**Exercise aim**
Report back the lines in this listing that carry the string "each".

<<<<

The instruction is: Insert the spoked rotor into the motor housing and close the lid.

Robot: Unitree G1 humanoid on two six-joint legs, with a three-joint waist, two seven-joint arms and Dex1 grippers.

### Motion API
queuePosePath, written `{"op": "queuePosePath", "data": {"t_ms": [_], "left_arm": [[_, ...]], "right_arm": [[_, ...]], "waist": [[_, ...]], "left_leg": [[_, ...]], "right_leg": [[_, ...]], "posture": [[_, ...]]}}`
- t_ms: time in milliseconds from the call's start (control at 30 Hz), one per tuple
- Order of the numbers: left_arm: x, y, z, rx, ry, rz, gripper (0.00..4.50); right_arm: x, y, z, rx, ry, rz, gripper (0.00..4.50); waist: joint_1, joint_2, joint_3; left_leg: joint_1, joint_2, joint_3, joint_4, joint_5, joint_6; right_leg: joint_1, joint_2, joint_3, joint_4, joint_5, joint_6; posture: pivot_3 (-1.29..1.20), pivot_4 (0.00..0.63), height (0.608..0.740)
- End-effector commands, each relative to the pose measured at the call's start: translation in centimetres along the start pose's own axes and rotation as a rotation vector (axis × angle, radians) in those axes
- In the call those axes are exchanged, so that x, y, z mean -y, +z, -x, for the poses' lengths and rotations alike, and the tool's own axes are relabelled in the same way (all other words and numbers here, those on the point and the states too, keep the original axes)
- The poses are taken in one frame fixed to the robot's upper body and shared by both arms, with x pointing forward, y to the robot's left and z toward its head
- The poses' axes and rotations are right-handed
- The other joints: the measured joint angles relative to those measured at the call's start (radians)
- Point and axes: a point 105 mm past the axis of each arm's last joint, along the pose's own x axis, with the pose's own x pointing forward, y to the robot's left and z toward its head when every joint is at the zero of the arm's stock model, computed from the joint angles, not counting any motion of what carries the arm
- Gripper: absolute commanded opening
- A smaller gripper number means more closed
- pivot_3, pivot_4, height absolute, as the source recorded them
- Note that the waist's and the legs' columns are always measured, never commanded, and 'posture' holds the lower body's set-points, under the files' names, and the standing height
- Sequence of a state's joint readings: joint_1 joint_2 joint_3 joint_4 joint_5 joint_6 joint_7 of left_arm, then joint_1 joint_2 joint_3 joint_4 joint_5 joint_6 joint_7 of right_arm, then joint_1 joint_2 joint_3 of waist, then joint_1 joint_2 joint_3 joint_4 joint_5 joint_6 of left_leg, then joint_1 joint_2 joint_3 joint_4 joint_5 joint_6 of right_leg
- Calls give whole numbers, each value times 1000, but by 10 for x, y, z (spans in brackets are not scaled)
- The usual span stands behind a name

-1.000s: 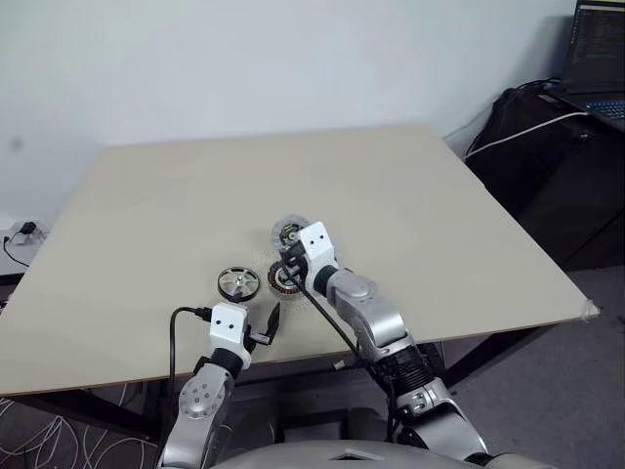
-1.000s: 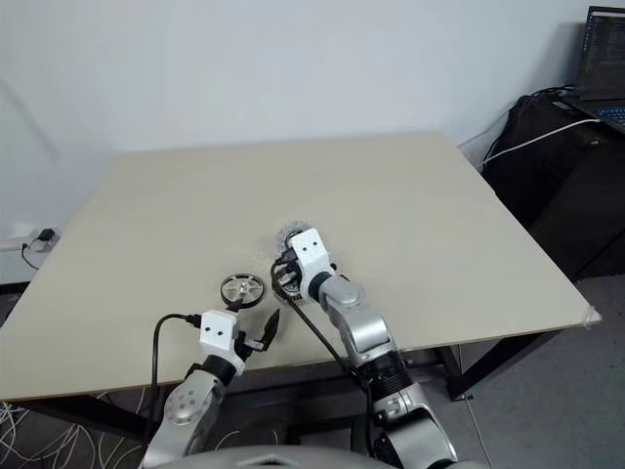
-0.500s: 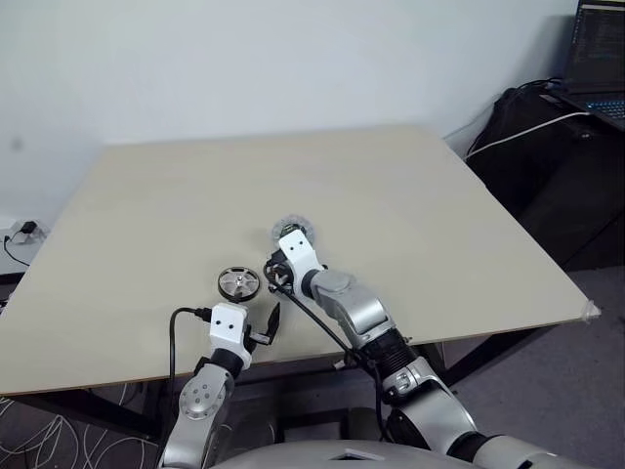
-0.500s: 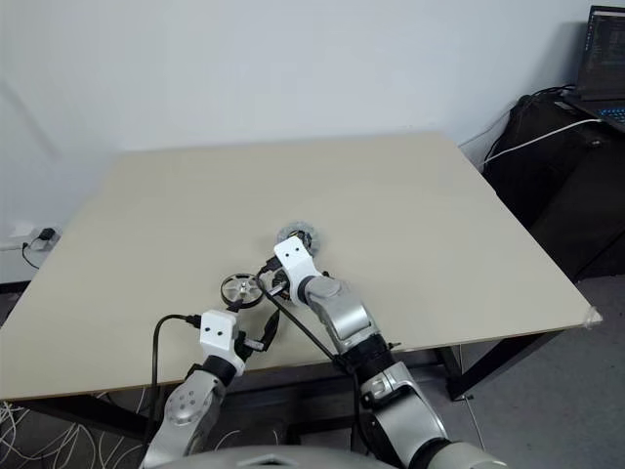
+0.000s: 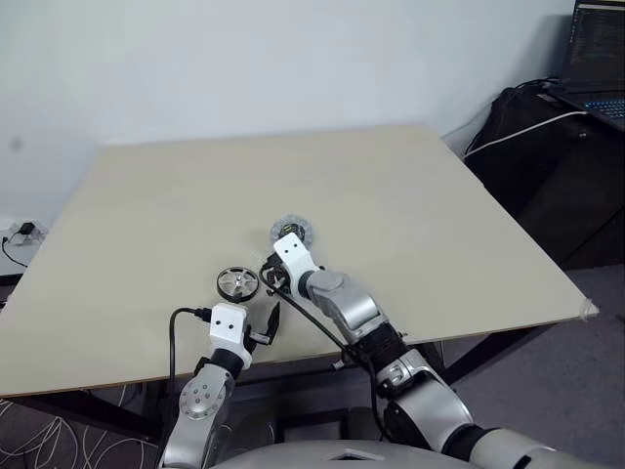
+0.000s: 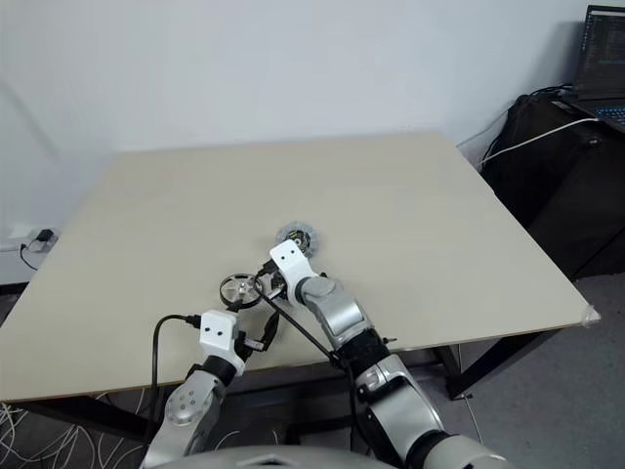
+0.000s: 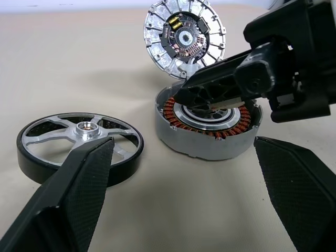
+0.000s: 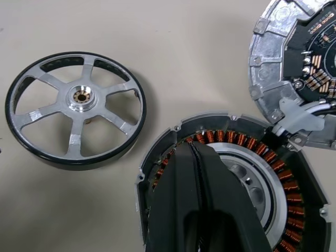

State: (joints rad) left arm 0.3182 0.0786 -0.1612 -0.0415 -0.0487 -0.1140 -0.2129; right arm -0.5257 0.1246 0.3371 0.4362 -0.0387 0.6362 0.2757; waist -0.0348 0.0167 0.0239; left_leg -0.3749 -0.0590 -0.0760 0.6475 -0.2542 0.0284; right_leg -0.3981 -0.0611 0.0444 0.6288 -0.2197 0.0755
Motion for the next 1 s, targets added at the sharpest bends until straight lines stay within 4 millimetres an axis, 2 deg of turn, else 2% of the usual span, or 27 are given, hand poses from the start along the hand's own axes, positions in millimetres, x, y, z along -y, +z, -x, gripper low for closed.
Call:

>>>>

**Answer space**
- End-effector commands, each relative to the pose measured at the call's start: translation in centimetres along the start pose's own axes and rotation as a rotation vector (axis × angle, radians) in those axes
- Point and axes: a point 105 mm past the axis of each arm's last joint, along the pose's own x axis, with the pose's own x pointing forward, y to the robot's left and z toward its head when every joint is at the zero of the arm's stock model, computed from the joint angles, not counting any motion of what carries the arm
- Calls give whole numbers, each value times 1000, but by 10 for x, y, z (spans in brackets are not scaled)

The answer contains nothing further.